Place of Birth image
2006 Jonathan Ball Publishers, Johannesburg - longlisted for South Africa's Sunday Times Prize, 2007

Cause and effect. There is always cause, some will argue. But how easily does cruelty born of injustice turn into cruelty born of itself. And how inevitable is the day when effect becomes cause. When new hatreds will need expression ...

When Rhodesian expatriate Vaughn Bourke returns to Zimbabwe to exhume the graves of his family from their farm, Hopelands, he does so to escape the failure of his life in Australia. His marriage and professional life are in tatters: he needs a change of scene. But while he knows the farm is under threat of seizure from a ruthless government-backed militia, Vaughn has no idea of the nightmare that awaits him in a country where violence and anarchy are the order of the day. Together with his siblings, Gus and Angela, he begins the arduous task of removing the remains of their forebears from the contested soil of Hopelands to a church cemetery in the nearby village of Shangani.

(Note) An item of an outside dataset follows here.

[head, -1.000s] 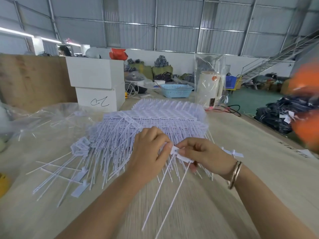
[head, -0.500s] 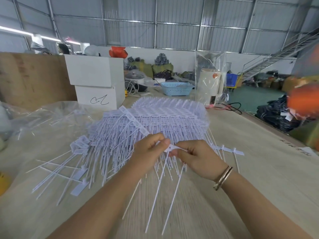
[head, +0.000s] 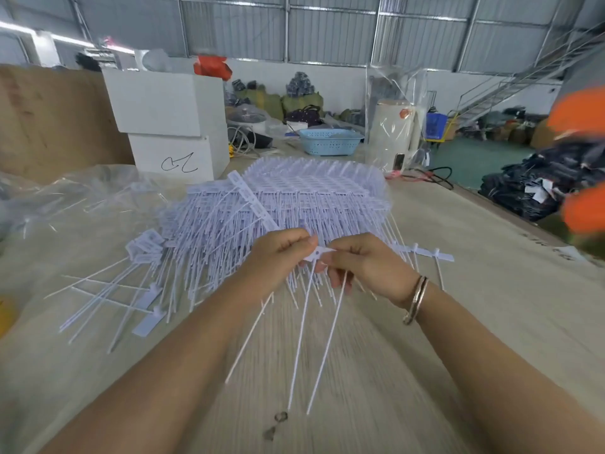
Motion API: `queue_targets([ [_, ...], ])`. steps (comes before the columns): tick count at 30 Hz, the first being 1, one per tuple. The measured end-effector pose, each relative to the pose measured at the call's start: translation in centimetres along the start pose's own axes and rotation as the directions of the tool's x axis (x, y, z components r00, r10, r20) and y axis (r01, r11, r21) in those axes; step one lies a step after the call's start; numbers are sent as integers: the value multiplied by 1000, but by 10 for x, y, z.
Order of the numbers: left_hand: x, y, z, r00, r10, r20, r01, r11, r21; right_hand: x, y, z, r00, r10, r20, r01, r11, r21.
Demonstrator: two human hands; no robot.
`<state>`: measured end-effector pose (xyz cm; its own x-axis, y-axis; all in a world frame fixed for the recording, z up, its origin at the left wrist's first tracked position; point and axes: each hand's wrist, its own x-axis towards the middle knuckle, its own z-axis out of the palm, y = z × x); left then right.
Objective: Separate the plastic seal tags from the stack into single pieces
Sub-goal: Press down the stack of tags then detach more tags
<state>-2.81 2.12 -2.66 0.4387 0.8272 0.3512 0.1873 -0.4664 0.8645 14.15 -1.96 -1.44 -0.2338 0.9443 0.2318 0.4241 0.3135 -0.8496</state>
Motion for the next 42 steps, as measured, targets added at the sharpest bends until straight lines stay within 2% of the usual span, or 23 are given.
queue_targets([
  [2, -2, -3, 2, 999, 11, 37, -16, 991, 136, 0, 3, -1, 985, 111, 129, -121, 990, 71],
  [5, -2, -4, 6, 999, 33, 39, -41, 974, 222, -1, 3, -2, 976, 120, 184, -128, 991, 32],
  [9, 0, -5, 4, 999, -54, 6, 54, 998, -34, 0, -1, 0, 998, -12, 57, 16, 998, -66],
  [12, -1, -7, 5, 998, -61, 20, 64, 978, -198, -1, 0, 4, 993, -118, -29, 111, 980, -164],
  [18, 0, -7, 5, 995, -89, 47, 99, 937, -334, -1, 5, 3, 978, -199, -56, 185, 963, -196],
  [21, 0, -7, 4, 992, -112, 58, 125, 938, -324, -2, 5, 4, 956, -289, -44, 260, 910, -323],
  [23, 1, -8, -5, 987, -161, 5, 152, 918, -365, -3, 1, 0, 912, -403, -73, 329, 827, -456],
  [24, 0, -11, -12, 983, -181, -33, 153, 903, -402, -3, -1, -3, 884, -454, -109, 352, 801, -484],
  [25, 2, -11, -17, 978, -190, -86, 141, 908, -394, -4, -3, -7, 872, -463, -157, 354, 820, -450],
  [27, 11, -9, -21, 965, -209, -160, 164, 953, -256, -4, -7, -14, 905, -358, -230, 317, 928, -197],
  [29, 14, -4, -12, 969, -247, -27, 241, 960, -142, -1, -5, -15, 954, -210, -214, 207, 978, -39],
  [31, 14, -1, 3, 979, -189, 79, 192, 981, -32, 1, 0, -13, 986, -69, -154, 67, 998, -14],
  [32, 12, -3, 9, 987, -139, 78, 138, 990, 17, 2, 1, -14, 994, -2, -113, 6, 999, 36],
  [34, 0, -12, 14, 997, -50, 54, 46, 997, 68, 2, 5, -18, 992, 123, -38, -110, 963, 247],
  [36, -4, -16, 19, 999, -8, 41, 6, 999, 40, 2, 8, -24, 985, 173, 0, -157, 892, 424],
  [37, -3, -17, 21, 1000, 8, 23, -8, 1000, 25, 1, 9, -25, 986, 167, 8, -155, 893, 423],
  [40, 0, -13, 25, 996, 74, -59, -73, 997, 12, 0, 11, -15, 990, 132, 48, -136, 987, 86],
  [42, 0, -10, 27, 988, 81, -131, -78, 997, 29, 1, 9, -7, 990, 116, 77, -115, 993, -13],
])
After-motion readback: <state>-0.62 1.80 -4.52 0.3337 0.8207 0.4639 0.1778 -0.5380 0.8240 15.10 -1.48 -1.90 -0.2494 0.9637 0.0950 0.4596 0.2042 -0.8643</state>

But the exhumations soon uncover a terrible event of the past that becomes an ominous prelude to a greater tragedy in which loss of life and land is inevitable.

Through the brutal disintegration of a once close-knit family, Place of Birth provides a disturbing and trenchant insight into the violent maelstrom of Robert Mugabe's Zimbabwe.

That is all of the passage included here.